Collected data

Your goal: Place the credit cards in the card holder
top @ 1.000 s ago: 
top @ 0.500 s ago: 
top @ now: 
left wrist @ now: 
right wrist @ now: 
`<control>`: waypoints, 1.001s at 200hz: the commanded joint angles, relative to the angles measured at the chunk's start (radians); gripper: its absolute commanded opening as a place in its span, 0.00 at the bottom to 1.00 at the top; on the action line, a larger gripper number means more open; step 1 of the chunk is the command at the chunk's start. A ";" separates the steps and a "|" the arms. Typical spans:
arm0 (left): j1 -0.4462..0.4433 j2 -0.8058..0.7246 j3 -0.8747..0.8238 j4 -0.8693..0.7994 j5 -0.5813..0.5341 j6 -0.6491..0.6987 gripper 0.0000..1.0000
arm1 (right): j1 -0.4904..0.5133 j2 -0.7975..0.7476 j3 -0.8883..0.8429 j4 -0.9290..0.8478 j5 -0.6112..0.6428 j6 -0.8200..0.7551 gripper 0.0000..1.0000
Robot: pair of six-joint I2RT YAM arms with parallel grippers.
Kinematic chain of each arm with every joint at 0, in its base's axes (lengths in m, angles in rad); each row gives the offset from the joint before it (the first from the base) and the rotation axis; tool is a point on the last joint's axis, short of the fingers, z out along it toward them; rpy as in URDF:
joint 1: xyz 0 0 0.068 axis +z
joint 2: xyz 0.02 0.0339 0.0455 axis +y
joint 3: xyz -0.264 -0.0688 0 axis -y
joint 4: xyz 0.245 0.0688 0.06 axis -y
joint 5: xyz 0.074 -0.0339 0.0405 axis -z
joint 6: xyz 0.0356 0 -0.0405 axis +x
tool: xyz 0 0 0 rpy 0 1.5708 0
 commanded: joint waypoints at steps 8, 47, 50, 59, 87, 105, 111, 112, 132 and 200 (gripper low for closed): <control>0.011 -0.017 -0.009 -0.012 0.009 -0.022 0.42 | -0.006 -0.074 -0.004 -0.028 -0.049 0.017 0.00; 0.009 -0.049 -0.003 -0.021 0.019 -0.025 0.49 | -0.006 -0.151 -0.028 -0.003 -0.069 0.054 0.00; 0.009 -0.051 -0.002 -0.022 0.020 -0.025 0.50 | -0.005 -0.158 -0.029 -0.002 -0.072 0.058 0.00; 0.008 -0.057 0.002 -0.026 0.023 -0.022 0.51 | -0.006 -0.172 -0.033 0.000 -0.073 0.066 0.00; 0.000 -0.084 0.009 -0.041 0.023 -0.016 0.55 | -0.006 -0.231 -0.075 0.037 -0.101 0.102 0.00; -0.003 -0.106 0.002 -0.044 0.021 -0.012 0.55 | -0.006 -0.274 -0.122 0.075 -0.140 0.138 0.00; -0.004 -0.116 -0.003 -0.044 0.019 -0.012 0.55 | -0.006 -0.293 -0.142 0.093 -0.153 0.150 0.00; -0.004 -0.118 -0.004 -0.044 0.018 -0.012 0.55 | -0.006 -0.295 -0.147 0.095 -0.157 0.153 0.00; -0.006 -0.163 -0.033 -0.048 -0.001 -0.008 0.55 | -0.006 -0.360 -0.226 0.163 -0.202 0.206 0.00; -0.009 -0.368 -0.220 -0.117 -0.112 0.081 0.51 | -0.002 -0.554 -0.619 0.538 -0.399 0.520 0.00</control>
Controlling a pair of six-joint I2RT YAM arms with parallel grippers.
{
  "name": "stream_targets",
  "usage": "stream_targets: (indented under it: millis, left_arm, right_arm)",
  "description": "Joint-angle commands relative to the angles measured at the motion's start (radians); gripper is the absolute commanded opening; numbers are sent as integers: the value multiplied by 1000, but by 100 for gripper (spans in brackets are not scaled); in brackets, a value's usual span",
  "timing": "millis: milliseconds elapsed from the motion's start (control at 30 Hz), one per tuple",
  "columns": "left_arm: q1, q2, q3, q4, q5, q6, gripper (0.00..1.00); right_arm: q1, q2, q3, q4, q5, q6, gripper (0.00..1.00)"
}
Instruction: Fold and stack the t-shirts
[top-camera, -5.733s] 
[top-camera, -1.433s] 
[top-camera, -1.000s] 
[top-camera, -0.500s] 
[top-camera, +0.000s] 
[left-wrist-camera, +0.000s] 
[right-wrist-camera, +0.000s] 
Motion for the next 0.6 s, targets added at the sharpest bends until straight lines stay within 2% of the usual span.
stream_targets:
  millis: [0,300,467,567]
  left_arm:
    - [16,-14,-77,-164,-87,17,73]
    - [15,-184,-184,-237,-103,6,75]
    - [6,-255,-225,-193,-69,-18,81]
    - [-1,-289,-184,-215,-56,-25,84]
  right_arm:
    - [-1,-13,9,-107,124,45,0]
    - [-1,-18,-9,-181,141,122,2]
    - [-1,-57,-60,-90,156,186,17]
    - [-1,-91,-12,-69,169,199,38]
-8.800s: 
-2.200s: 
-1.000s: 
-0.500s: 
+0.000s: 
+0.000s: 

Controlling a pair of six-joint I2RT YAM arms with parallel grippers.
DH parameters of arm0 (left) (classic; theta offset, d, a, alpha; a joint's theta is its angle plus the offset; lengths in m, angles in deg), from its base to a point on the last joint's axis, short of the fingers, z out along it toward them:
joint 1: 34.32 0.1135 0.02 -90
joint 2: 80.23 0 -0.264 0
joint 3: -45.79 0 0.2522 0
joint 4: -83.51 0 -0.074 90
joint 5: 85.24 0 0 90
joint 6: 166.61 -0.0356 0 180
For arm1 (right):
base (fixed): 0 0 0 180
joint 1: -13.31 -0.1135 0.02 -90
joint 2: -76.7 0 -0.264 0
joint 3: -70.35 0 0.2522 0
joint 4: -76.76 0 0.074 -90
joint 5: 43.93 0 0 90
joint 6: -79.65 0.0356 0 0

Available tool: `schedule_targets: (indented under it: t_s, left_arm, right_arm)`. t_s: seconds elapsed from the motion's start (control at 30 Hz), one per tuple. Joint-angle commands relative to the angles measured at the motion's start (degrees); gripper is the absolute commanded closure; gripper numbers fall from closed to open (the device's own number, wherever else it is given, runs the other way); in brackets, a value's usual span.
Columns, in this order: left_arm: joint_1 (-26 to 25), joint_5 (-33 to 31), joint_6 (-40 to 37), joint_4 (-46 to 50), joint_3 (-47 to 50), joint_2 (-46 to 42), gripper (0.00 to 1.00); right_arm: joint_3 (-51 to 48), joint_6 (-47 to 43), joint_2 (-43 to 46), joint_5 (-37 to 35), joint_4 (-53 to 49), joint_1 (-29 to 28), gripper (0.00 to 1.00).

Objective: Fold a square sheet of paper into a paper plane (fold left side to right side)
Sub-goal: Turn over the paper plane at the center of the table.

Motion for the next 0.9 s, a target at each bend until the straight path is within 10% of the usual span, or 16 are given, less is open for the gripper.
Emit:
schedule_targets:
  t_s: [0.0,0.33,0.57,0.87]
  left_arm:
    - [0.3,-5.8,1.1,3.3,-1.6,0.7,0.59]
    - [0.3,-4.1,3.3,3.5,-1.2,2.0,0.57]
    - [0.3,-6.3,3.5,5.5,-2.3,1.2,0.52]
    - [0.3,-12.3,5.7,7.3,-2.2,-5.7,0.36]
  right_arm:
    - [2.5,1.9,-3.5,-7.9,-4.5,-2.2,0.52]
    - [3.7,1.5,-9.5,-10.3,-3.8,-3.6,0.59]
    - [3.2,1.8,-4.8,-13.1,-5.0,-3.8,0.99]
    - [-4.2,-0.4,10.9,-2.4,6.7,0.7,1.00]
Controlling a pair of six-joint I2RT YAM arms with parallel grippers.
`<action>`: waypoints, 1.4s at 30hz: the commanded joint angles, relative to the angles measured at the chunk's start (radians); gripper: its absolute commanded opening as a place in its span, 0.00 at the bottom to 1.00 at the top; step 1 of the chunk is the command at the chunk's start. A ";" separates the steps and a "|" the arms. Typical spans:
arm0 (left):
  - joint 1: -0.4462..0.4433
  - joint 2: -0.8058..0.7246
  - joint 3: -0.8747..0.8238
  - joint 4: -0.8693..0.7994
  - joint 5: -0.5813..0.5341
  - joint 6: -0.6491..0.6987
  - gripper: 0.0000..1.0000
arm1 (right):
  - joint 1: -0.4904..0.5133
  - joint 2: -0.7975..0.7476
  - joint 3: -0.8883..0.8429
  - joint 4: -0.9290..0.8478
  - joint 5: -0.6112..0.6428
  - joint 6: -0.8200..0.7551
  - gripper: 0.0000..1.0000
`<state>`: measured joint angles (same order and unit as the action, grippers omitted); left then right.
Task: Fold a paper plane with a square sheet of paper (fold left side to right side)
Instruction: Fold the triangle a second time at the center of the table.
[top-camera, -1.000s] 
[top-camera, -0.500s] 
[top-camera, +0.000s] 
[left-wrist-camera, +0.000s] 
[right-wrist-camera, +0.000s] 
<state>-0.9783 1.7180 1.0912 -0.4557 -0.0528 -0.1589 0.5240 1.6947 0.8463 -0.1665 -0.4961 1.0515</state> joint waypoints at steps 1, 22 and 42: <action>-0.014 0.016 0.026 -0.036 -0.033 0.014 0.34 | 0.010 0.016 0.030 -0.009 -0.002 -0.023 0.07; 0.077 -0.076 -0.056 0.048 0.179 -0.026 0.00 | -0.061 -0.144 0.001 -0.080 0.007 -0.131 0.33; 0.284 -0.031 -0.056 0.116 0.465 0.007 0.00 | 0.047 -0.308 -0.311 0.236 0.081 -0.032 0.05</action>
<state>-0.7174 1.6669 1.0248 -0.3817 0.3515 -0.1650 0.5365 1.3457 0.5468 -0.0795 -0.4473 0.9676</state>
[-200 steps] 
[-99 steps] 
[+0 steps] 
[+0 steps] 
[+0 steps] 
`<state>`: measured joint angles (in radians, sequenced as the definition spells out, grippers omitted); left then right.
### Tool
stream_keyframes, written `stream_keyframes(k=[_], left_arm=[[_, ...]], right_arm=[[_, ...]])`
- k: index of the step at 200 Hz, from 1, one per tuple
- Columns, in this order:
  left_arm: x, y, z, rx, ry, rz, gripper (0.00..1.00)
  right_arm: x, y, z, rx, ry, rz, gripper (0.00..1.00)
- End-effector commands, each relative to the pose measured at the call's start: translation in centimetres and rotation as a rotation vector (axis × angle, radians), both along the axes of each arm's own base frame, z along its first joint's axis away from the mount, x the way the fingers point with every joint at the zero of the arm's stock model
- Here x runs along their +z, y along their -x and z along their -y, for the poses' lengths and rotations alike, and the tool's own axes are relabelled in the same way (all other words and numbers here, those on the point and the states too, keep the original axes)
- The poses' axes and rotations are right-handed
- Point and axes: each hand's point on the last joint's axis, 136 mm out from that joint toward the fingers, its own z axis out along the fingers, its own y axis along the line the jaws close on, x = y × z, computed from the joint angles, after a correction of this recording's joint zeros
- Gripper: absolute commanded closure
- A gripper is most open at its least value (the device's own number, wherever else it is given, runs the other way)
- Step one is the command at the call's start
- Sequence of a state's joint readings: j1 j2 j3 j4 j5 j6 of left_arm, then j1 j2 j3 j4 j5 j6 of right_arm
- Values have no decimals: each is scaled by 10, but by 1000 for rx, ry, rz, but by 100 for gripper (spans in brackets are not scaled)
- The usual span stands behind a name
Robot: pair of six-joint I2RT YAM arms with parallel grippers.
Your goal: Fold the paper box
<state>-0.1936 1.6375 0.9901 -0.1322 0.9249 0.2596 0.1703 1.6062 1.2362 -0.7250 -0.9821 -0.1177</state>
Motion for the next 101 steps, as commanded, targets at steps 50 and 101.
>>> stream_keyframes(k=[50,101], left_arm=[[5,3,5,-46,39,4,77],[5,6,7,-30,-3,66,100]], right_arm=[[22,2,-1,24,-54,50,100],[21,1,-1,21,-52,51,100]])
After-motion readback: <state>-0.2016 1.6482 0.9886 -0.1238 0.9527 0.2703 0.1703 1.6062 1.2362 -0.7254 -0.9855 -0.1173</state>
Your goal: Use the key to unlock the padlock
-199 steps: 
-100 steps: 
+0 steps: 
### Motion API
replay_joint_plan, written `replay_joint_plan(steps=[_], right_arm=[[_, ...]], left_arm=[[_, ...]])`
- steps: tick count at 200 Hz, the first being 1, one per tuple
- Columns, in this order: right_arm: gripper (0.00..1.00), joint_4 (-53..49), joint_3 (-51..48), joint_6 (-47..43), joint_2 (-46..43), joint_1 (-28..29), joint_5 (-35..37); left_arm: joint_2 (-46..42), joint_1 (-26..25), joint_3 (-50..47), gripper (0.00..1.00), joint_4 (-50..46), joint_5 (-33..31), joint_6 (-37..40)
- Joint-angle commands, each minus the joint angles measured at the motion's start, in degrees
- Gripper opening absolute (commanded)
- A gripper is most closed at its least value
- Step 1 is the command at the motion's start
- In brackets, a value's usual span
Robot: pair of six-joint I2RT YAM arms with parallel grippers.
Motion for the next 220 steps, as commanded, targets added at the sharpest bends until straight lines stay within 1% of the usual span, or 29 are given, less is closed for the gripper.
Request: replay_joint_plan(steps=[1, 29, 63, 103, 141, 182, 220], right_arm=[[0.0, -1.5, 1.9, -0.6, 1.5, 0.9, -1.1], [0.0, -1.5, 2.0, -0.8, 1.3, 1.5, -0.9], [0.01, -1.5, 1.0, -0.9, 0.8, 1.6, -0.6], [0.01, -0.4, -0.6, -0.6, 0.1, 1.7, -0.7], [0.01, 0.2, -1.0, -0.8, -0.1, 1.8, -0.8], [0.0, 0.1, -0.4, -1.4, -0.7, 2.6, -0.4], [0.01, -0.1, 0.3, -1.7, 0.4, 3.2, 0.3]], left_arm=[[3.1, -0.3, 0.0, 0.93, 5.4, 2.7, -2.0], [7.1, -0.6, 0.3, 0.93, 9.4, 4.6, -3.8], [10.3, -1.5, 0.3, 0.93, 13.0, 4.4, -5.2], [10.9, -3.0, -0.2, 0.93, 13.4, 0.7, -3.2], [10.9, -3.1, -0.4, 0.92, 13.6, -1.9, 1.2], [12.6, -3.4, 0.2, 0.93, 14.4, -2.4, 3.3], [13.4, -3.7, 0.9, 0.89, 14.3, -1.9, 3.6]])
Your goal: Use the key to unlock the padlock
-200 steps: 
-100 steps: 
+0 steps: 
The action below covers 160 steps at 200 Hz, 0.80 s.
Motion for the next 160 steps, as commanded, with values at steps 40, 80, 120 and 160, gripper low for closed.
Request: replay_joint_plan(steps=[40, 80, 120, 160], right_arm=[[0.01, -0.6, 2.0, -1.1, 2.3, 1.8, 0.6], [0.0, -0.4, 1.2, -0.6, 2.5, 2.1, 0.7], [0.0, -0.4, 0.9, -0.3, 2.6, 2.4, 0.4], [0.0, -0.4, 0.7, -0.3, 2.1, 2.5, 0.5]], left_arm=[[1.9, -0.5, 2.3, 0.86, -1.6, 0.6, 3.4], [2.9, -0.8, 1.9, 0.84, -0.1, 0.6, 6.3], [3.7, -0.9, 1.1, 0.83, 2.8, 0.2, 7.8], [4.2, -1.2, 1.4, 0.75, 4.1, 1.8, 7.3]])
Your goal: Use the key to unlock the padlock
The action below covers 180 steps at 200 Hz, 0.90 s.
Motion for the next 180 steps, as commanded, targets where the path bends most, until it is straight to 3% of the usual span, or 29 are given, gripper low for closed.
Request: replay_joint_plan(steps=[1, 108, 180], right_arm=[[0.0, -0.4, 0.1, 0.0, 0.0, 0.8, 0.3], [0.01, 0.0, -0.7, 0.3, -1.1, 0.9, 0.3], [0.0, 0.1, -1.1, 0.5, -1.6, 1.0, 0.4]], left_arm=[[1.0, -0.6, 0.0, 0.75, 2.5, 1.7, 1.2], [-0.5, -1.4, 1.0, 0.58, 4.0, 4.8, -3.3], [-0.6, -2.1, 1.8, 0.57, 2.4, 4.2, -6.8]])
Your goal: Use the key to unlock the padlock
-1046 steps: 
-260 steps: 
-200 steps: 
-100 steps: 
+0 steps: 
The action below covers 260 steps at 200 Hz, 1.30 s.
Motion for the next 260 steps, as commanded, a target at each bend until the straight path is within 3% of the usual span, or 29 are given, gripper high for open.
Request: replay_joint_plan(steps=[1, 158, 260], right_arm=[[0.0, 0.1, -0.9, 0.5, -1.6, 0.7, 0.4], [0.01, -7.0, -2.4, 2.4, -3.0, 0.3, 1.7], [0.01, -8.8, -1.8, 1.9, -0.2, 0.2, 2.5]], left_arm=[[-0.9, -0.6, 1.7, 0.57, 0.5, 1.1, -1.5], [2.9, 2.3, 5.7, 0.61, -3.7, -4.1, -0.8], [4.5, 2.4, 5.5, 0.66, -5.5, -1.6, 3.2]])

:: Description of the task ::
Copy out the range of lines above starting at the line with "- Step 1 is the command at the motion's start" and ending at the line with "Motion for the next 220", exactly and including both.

:: Written answer ::
- Step 1 is the command at the motion's start
- In brackets, a value's usual span
Robot: pair of six-joint I2RT YAM arms with parallel grippers.
Motion for the next 220 steps, as commanded, targets added at the sharpest bends until straight lines stay within 1% of the usual span, or 29 are given, less is closed for the gripper.

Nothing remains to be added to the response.